Zaira Quevedo
Matehuala, es una de las ciudades más importantes del Altiplano potosino y actualmente ocupa el tercer lugar en importancia dentro del estado. Durante muchos años se ha sostenido que fue fundada el 10 de julio de 1550 por don Cayetano Medellín junto con varias familias de indios tlaxcaltecas. Sin embargo, investigaciones historiográficas recientes, como las realizadas por el historiador David Ricardo Martínez Romero, demuestran que su origen fue distinto y más complejo.
De acuerdo con estas investigaciones, Matehuala surgió durante la primera mitad del siglo XVII como una modesta hacienda de labor, establecida a partir de unas mercedes de tierras otorgadas en 1615. En ese tiempo, su jurisdicción no estaba claramente definida, pues se encontraba entre el Reino de la Nueva Galicia y el Nuevo Reino de León.







En sus primeros años, la población carecía de relevancia política, administrativa, eclesiástica, militar y económica. A pesar de ello, mantuvo una ocupación constante desde principios del siglo XVII y destacó por la diversidad de los grupos sociales que convivían en la región.
Matehuala era conocida como el corazón de la región de “El Salado Potosino” porque sus copiosos manantiales de agua únicos en ese extenso territorio semidesérticola convirtieron en el punto de reunión y descanso obligatorio para las grandes pastorías de ganado.
En una geografía donde predominaban los terrenos salitrosos, la escasez de agua y la hostilidad del clima.
Matehuala formaba parte de un espacio regional integrado por los pueblos de San Sebastián Agua del Venado, San Jerónimo de Agua Hedionda, el Real de Charcas, la población de Ipoa, además de diversas haciendas y ranchos cercanos. Toda esta zona era conocida como “El Salado”, una región del Altiplano potosino considerada una de las más áridas y pobres de México.
A pesar de las difíciles condiciones naturales, Matehuala logró consolidarse como un punto estratégico para el comercio y la economía del noreste de la Nueva España. Su abundante ojo de agua, el único existente en ese territorio, permitió que se convirtiera en un importante lugar de reunión para las grandes pastorías de ovejas y cabras que viajaban desde las provincias de Querétaro y Jilotepec hacia los pastizales de las llanuras del noreste.
Antes de la llegada de los españoles, la región estaba habitada por la nación guachichil. La conquista provocó un conflicto entre los pueblos indígenas y los colonizadores, el cual finalmente concluyó mediante acuerdos y negociaciones. Este proceso dio origen a un espacio de convivencia e intercambio social, cultural y económico que ha caracterizado a la región fronteriza de Matehuala hasta la actualidad.

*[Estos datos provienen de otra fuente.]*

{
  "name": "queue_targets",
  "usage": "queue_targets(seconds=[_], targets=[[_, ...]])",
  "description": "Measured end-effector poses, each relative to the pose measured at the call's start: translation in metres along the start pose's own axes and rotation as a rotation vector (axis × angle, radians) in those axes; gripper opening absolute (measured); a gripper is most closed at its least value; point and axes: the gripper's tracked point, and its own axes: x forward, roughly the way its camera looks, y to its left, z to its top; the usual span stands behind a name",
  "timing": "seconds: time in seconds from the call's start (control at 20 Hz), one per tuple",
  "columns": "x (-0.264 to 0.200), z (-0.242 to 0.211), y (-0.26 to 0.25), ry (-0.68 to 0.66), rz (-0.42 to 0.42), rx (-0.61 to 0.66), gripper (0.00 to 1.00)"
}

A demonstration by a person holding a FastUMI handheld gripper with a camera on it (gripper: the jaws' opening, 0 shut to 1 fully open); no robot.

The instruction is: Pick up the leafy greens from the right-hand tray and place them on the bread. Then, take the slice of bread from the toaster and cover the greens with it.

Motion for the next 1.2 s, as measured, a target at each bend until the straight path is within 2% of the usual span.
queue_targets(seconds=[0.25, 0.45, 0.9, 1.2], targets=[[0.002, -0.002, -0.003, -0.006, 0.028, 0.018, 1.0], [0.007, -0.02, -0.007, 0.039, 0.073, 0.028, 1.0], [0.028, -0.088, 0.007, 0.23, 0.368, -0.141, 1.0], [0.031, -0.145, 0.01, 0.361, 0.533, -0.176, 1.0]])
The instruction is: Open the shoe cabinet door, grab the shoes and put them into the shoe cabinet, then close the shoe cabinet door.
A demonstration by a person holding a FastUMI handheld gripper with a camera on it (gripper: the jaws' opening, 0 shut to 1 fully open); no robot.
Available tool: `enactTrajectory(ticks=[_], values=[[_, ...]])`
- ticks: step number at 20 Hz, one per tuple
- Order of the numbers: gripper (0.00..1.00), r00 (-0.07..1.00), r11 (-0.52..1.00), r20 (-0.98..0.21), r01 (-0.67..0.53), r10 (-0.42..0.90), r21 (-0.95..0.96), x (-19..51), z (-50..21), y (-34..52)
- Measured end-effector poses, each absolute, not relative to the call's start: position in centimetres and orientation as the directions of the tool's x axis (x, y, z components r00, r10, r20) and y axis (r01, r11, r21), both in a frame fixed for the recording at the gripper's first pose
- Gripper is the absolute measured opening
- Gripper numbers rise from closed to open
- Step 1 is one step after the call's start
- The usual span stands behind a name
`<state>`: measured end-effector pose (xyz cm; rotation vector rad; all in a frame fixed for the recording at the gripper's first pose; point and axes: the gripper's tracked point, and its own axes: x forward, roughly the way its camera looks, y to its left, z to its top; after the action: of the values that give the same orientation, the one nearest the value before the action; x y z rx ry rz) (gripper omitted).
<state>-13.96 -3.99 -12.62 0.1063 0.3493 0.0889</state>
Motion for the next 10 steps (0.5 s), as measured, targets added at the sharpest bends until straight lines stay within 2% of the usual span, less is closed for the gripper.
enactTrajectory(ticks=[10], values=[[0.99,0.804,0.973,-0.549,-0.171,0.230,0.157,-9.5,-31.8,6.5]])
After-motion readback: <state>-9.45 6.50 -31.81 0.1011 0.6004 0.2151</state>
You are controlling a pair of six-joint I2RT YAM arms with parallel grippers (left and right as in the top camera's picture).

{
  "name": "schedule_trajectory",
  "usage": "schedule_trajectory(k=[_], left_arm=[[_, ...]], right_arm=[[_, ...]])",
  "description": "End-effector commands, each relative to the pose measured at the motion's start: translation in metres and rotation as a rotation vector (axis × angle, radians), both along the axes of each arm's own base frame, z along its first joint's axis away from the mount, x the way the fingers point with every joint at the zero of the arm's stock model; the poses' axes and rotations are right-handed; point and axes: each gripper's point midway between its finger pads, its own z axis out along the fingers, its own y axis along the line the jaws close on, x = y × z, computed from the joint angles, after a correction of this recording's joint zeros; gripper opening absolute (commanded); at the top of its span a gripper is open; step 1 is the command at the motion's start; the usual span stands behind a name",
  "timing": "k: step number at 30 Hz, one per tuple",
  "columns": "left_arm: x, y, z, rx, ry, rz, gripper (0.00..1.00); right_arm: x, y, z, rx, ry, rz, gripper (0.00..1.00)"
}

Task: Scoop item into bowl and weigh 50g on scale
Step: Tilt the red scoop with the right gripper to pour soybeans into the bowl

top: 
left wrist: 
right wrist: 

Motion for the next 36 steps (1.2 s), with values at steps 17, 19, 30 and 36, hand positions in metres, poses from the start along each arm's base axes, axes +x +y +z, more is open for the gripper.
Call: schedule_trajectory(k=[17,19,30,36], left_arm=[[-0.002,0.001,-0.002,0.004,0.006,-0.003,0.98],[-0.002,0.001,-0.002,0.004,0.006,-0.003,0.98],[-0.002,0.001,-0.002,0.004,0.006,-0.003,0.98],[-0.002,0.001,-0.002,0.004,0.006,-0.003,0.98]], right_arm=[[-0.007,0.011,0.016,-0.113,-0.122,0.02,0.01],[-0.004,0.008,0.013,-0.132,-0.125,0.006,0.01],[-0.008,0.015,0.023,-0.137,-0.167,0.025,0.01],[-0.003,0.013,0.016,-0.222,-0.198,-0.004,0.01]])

La historia de Matehuala demuestra que su desarrollo fue resultado de un largo proceso de poblamiento, intercambio comercial y convivencia cultural. Conocer sus verdaderos orígenes permite valorar la riqueza histórica de esta ciudad, considerada el corazón del Altiplano potosino y un importante referente del patrimonio cultural de San Luis Potosí.